Мне так хотелось попасть в церковь Сент–Шапель, в которую святой Людовик, король Франции Людовик IV, поместил частичку Креста Животворящего. Так я ее и не увидел, только мельком, через десять дней, когда мы мчались мимо в такси Раймона Байе и он ткнул мне в нее пальцем. А еще мне страшно хотелось зайти в церковь Святого Людовика (Сен–Луи) Французского, что на острове Сен–Луи на Сене, потому что так называлась церковь моего крещения в массачусетском Лоуэлле. Что ж, в конце концов я там и оказался, и сидел с шляпою в руках, наблюдая за парнями в красных одежках, стоящими возле алтаря и выдувающими в длинные трубы, в сторону органа где–то там наверху прекрасные средневековые cansòs, или кантаты, от которых у Генделя челюсть бы отвисла, и тут ни с того ни с сего идущая мимо с мужем и детишками женщина кидает двадцать сантимов (4 цента) в мою бедную истерзанную и неправильно понятую шляпу (которую я, застыв в благоговении, держал перевернутой) чтобы научить их caritas, то есть любящему милосердию, и я принимаю их чтобы не мешать этому уроку и не сбивать с толку детишек, и дома во Флориде моя мать сказала мне «Так что ж ты не положил эти двадцать сантимов в ящик для пожертвований?», что я позабыл сделать.
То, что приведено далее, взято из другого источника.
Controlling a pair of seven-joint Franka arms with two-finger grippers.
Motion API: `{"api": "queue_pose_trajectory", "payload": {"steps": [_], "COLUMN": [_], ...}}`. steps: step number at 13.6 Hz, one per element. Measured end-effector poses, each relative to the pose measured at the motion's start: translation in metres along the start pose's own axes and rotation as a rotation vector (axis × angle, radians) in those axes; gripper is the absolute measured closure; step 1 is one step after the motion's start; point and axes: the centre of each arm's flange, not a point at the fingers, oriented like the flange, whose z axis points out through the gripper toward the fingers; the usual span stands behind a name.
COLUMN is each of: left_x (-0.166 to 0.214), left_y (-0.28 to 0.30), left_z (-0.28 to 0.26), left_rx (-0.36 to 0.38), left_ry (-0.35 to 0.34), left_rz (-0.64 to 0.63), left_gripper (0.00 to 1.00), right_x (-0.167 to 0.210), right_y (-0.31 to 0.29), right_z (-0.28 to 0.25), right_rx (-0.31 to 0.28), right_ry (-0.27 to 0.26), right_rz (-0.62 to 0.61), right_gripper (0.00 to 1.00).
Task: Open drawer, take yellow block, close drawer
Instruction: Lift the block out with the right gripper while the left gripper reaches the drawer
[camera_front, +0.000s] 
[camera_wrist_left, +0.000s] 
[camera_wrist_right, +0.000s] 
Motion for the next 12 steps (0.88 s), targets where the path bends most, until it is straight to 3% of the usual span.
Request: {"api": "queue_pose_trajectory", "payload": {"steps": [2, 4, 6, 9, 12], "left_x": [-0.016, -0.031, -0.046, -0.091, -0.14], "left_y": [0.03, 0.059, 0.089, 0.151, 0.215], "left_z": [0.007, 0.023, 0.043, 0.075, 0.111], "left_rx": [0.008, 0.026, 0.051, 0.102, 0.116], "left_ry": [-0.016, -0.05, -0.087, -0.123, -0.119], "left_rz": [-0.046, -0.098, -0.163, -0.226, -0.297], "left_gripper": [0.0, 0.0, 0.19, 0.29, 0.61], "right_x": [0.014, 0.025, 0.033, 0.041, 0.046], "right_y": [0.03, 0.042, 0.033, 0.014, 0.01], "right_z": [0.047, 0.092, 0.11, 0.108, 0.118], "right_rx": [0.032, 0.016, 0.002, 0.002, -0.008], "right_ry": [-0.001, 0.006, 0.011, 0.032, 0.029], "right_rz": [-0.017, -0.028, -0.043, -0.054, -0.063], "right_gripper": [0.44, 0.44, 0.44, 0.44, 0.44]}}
Все это было просто поразительно, и к тому же первое что я сделал в Париже, прибравшись в своей гостиничной комнатке (с большой округло выпуклой стеной, скорее всего скрывавшей печную трубу), это дал франк (20 центов) прыщавой французской попрошайке, сказав «Un franc pour la Française» (франк для француженки) и еще франк нищему у Сен–Жермен, которому потом крикнул: «Vieux voyou!» (старый бандит!), и он засмеялся и сказал: «Что? – Бан–ди–ит?», а я ему: «Ага, старого франко–канадца тебе не обдурить!», и сегодня мне хотелось бы знать не обидел ли я его, потому что на самом деле я собирался сказать «guenigiou» (оборванец), но ” voyou» как–то само выскочило.
И впрямь guenigiou.
(На самом деле оборванец произносится как «guenillou», но только не во французском языке трехсотлетней давности, оставшемся неизменным в Квебеке, и до сих пор понятном на парижских улицах, не говоря уж о сенных амбарах Севера).
По ступеням этой изумительной огромной церкви Ля Мадлен спустился величественный старый бродяга в длинных коричневых одеждах и с седой бородой, ни грек, ни патриарх, а скорее старый прихожанин сирийской церкви; а может просто какой–нибудь сюрреалист, решивший так приколоться? Не–а.
4
Начнем сначала.
В центре алтаря церкви Ля Мадлен стоит огромное ее (Марии Магдалены [2] ) мраморное изваяние, размером с целый дом и окруженное ангелами и архангелами. Руки ее сложены микеланджеловским жестом. У ангелов гигантские сочащиеся каплями крылья. И все это в целый квартал длиной. Здание этой церкви длинное и узкое, очень странное. Ни тебе шпилей, ни готики, но что–то кажется в греческом стиле. (Не думаете же вы (или все–таки), что я полез бы на Эйфелеву башню, сделанную из стальных ребер Баки Бакмастера [3] и озона? Это ж просто одуреть можно, подниматься на этом лифте и чувствовать что тебя уже тошнит от одного лишь что ты в четверти мили над землей? Я уже разок проделал это на Эмпайр Стэйт Билдинг, поднявшись туда ночью в тумане, вместе со своим издателем).